(Stored entries)
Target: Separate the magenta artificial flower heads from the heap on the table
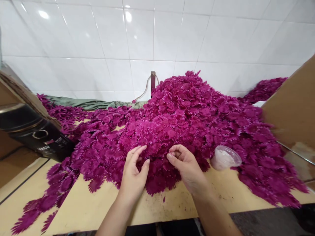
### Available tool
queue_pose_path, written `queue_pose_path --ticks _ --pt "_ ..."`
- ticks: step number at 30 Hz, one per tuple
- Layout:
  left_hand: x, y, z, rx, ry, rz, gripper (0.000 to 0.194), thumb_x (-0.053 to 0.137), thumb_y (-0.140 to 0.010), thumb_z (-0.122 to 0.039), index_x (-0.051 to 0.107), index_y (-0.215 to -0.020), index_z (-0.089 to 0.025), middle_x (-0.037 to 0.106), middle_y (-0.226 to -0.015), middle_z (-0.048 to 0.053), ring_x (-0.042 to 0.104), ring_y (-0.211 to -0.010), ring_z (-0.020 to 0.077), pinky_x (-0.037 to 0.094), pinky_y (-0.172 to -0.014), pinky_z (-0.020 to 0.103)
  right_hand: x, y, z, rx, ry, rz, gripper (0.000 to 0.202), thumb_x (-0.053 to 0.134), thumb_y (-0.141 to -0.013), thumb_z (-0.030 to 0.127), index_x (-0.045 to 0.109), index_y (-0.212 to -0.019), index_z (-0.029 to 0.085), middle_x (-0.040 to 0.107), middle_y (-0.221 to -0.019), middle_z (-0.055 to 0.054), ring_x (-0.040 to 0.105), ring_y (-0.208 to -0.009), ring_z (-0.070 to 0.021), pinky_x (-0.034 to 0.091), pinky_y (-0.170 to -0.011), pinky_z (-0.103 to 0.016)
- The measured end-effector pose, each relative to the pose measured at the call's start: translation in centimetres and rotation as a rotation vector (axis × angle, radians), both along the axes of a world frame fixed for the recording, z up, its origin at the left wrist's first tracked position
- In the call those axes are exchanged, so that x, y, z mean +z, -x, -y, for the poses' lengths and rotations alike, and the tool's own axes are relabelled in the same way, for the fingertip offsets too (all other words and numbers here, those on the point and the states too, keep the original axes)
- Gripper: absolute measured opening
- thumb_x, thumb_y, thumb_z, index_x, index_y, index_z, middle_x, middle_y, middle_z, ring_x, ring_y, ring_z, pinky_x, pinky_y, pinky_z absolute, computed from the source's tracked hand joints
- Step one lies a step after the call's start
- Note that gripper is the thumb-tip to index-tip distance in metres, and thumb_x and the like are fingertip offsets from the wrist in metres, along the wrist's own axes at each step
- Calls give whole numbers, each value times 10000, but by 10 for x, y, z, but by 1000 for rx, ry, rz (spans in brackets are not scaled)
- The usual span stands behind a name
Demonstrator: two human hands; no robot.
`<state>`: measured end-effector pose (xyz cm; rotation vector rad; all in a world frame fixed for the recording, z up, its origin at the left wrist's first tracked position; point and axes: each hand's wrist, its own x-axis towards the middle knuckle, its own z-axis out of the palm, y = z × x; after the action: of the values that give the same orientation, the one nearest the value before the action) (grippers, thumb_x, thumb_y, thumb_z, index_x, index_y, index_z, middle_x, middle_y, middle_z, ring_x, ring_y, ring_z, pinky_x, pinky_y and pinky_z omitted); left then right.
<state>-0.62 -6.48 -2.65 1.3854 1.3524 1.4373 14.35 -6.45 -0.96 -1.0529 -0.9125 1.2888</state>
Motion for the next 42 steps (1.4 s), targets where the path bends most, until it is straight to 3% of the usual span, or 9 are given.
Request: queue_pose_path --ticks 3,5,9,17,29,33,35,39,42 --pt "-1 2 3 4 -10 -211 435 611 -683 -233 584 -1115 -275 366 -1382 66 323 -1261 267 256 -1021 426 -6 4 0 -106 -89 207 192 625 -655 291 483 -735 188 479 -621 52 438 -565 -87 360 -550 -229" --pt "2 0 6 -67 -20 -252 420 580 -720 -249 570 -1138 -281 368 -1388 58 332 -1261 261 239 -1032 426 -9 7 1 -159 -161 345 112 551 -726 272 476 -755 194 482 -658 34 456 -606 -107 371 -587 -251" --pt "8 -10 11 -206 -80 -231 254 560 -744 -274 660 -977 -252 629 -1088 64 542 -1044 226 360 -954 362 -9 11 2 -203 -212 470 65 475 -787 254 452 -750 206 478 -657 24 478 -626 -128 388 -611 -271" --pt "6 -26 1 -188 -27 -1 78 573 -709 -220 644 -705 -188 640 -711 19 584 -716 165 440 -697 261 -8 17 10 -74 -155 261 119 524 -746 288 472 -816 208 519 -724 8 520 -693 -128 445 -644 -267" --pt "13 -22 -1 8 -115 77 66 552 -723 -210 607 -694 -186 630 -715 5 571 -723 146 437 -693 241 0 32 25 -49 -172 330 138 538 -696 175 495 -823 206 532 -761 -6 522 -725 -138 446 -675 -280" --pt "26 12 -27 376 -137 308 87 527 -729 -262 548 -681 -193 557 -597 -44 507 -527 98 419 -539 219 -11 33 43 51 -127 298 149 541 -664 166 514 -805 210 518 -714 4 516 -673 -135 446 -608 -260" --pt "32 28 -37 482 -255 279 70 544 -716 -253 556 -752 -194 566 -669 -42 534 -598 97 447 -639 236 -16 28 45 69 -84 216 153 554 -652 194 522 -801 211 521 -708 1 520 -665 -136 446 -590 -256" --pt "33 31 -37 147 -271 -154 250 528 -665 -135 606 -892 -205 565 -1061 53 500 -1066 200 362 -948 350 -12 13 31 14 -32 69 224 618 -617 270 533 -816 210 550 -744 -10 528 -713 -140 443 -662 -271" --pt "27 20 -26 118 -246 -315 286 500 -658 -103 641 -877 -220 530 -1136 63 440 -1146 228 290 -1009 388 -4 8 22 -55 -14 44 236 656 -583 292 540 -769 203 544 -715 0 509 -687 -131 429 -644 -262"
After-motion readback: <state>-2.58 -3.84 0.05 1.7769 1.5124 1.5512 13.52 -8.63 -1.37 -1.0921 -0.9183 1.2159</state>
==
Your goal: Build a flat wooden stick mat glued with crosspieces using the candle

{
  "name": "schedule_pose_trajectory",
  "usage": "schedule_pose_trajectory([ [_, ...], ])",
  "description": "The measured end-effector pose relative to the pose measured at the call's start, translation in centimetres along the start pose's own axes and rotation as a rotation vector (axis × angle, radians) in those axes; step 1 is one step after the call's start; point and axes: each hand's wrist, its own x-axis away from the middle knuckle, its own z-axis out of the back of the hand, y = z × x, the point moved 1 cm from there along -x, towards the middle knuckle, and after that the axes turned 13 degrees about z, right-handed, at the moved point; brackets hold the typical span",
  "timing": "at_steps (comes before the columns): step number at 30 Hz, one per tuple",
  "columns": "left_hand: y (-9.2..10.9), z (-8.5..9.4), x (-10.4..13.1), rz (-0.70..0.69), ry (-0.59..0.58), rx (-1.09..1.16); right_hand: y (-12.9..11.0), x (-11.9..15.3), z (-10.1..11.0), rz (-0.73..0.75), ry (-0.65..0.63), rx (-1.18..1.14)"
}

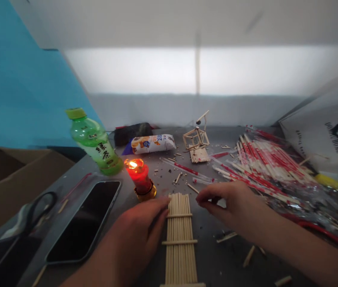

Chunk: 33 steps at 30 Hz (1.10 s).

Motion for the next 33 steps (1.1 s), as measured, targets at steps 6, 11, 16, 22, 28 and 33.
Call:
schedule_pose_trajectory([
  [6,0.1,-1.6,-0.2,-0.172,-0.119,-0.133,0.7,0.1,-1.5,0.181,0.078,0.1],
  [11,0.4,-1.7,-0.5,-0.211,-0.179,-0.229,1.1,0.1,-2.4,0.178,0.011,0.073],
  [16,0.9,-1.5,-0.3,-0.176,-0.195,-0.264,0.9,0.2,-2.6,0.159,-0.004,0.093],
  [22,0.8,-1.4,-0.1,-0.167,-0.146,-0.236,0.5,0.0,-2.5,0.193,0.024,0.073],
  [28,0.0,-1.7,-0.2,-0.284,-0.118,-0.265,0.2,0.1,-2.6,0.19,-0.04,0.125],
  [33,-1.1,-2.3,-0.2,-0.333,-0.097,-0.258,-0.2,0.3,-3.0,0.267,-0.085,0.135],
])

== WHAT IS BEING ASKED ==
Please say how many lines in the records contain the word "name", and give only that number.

== SOLUTION ==
2